A-Z Guide to Boilerplate and Commercial Clauses by Mark Anderson & Victor Warner

A-Z Guide to Boilerplate and Commercial Clauses by Mark Anderson & Victor Warner

Author:Mark Anderson & Victor Warner [Anderson, Mark]
Language: eng
Format: azw3
Publisher: Bloomsbury Publishing
Published: 2017-10-18T04:00:00+00:00


The meaning of ‘beyond the (reasonable) control’

A force majeure provision will often contain wording (shown in italics below) to capture any other event not considered by the parties at the time of the agreement:

‘Neither party shall be liable for any default due to any act of God, war, strike, lockout, industrial action, fire, flood, drought, tempest or other event beyond the reasonable control of either party.’

When including this wording, the following points in particular need to be considered:

•in a clause that contains a number of specific events (such as ‘fire’ etc as in the above example), and which is followed by the phrase ‘or other event beyond the reasonable control of either party’ (or equivalent) it is not only the ‘other event’ which is required to be beyond the reasonable control of a party.
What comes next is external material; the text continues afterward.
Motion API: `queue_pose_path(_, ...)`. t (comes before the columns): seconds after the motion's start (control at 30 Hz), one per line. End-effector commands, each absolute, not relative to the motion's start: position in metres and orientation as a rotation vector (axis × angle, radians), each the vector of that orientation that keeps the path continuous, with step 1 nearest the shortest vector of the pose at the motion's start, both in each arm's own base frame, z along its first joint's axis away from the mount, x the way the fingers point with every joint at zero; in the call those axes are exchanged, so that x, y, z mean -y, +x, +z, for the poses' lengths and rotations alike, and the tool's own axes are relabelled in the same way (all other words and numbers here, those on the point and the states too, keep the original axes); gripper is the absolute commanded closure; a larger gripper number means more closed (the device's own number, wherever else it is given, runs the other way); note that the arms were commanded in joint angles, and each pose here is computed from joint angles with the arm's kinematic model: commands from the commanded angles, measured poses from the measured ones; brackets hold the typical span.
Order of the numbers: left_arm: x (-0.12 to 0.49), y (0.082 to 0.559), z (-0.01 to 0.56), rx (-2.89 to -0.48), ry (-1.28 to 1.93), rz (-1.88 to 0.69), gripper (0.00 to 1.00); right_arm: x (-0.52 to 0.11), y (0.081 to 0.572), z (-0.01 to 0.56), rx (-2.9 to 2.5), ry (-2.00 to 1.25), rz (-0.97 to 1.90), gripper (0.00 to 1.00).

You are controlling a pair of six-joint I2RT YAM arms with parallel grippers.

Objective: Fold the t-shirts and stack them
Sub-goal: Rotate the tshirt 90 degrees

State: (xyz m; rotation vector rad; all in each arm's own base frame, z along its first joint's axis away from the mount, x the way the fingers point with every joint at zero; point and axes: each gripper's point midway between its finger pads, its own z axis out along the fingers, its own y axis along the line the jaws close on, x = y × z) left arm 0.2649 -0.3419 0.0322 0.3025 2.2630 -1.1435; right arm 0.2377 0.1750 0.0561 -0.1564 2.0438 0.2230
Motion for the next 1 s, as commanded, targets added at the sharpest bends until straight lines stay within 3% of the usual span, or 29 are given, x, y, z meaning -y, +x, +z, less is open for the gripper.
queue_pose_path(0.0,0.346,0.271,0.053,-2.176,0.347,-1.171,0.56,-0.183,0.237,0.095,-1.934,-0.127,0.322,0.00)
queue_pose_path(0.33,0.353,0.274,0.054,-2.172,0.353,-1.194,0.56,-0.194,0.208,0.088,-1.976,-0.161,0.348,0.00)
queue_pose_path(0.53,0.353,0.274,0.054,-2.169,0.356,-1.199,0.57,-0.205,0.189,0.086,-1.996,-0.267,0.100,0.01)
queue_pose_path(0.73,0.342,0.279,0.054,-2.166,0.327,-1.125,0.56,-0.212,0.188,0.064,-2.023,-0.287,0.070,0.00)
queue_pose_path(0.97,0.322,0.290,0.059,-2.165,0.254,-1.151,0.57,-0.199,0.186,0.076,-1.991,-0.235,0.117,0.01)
All the specific events listed may be interpreted as requiring to be beyond the reasonable control of the party (eg Sonat Offshore SA v Amerada Hess Development [1988] 1 Lloyd’s Rep 145; Frontier International Shipping Corp v Swissmarine Corpn Inc [2005] 1 Lloyd’s Rept 390), depending on the specific wording used in the clause (Emeraldian Ltd Partnership v Wellmix Shipping Ltd [2010] EWHC 1411 (Comm), [2011] 1 Lloyd’s Rep 301). If a party wishes to only have ‘other events’ to be beyond the reasonable control of a party but not specific events, then the specific instances should be clearly separated out from the general circumstances (which is made subject to the reasonable control of a party) (see Precedent 8);

•where a party wishes to rely on wording such as the above, then if there is a dispute, that party will have to demonstrate that:

•its actions or the force majeure event fall within the words used in the force majeure clause;

•it has carried out actions to avoid the force majeure event and also mitigate the effects of the force majeure event (Channel Island Ferries Ltd v Sealink UK Ltd [1998] Lloyd’s Rep 323);

•if a party has:

•made the force majeure event happen;

•asked someone else to create or make the force majeure event to occur (Mamidoil-Jetoil Greek Petroleum Co SA v Okta Crude Oil Refinery AD [2003] EWCA Civ 1031, [2003] 2 All ER (Comm) 640);

•breached the contract and that breach has resulted in a force majeure event (Great Elephant Corp v Trafigura Beheer BV [2013] EWCA Civ 905),

then that party will not normally be able to rely on the wording in a force majeure clause.